01-21-2016 09:12 AM
Do you mean PROC SQL with the UPDATE statement? You might want to share some more details about your data scheme and how you're having to update records within it.
01-21-2016 09:23 AM
yes. It is a proc sql.
my data has 475 variables and 5.5 Million observations. I am interested in updating 11 variables for only 65,000 observations
01-21-2016 10:36 AM
I don't have anything to test this on, but basic datastep has an update statement as well:
data want; update <master_dataset> <update_dateset>; by <id_variables>; run;
This should run far quicker than SQL - the SQL in SAS tends to be quite resource intensive.

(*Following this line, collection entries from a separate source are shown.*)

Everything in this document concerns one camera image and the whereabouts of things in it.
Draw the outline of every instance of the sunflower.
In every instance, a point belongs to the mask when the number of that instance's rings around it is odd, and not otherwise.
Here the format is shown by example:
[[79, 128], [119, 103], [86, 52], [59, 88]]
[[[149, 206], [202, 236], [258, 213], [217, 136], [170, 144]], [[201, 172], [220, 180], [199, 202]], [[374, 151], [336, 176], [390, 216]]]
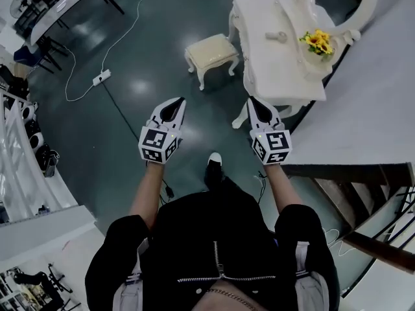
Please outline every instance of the sunflower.
[[316, 35], [320, 36], [326, 42], [328, 42], [330, 39], [330, 35], [324, 31], [321, 31], [320, 29], [316, 29]]
[[305, 42], [310, 46], [318, 47], [318, 45], [322, 43], [322, 39], [320, 36], [312, 34], [311, 36], [305, 37]]
[[333, 49], [326, 42], [320, 42], [317, 47], [326, 54], [333, 54]]

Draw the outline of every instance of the shoe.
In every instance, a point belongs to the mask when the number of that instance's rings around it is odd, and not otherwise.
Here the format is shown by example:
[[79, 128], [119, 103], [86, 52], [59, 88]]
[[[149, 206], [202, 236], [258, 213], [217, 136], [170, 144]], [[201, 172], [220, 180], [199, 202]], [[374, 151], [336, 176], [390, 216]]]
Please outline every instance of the shoe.
[[213, 152], [207, 161], [205, 171], [205, 184], [209, 190], [216, 189], [224, 179], [222, 170], [222, 157], [219, 153]]

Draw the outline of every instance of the flower bouquet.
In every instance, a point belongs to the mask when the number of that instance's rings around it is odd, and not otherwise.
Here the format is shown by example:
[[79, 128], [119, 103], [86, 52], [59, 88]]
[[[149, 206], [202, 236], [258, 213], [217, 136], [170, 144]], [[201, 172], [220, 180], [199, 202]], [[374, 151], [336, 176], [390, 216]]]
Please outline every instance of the flower bouquet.
[[334, 53], [334, 49], [329, 44], [330, 35], [320, 29], [316, 29], [314, 34], [307, 31], [304, 37], [299, 38], [299, 40], [308, 44], [308, 51], [317, 55], [316, 57], [318, 57], [318, 61], [320, 62], [328, 60]]

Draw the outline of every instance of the forearm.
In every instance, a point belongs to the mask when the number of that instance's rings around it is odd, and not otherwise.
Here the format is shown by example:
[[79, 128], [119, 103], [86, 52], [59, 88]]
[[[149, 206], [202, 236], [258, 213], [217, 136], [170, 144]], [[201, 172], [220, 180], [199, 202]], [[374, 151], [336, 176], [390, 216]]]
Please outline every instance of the forearm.
[[152, 229], [156, 221], [163, 173], [164, 165], [148, 162], [130, 209], [130, 215], [140, 215], [149, 229]]
[[300, 197], [291, 185], [280, 165], [265, 165], [265, 172], [271, 184], [272, 193], [279, 213], [290, 204], [302, 204]]

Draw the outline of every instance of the cream stool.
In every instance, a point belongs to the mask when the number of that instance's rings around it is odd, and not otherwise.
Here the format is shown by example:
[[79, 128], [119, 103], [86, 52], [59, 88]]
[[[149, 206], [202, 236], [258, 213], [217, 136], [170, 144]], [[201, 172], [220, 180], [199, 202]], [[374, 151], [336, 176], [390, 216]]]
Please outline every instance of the cream stool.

01-21-2016 01:48 PM - edited 01-21-2016 02:21 PM
I created test data:
Then I let a data step with UPDATE statement, as suggested by @RW9, and an equivalent PROC SQL step (using a LEFT JOIN and the COALESCE function, not an UPDATE statement) run three times each to create the updated dataset WANT (or WANT1, resp.).
Run times (in seconds):
Data step: 5.09, 5.52, 5.64
PROC SQL: 9.03, 9.47, 9.41
The difference is highly significant (t test, p<.0001).
For another comparison, I updated BIG directly ("in place") using PROC SQL's UPDATE statement and the WHERE clause
where id in (select id from ta);
With (hard-coded) constant transaction data ('#') this was faster (average run time 4.4 s), but with a subquery pulling the real transaction data from dataset TA for only one of the 11 variables to be updated, the run time went up to about 87 s and would probably have been much higher, had this been done for the remaining 10 character variables as well.
Finally, I tried the MODIFY statement of the data step to update the (recreated) dataset BIG in place:
data big; modify big ta; by id; run;
This step took so long that I terminated it after about 15 minutes. According to what it had accomplished up to this time, it would have taken about 8400 s to finish.
So, bottom line is (as expected): Run time depends heavily on the update method used.
@Maicemuallem: How does your PROC SQL step look like (not in detail, just the structure)?
01-21-2016 09:17 AM
If you are updating all records of the table, you may find recreating the table will be faster.
This with a data step, or a SQL create table as select from...
Is it a SAS data set/table?
Any indexes/constraints in the equation?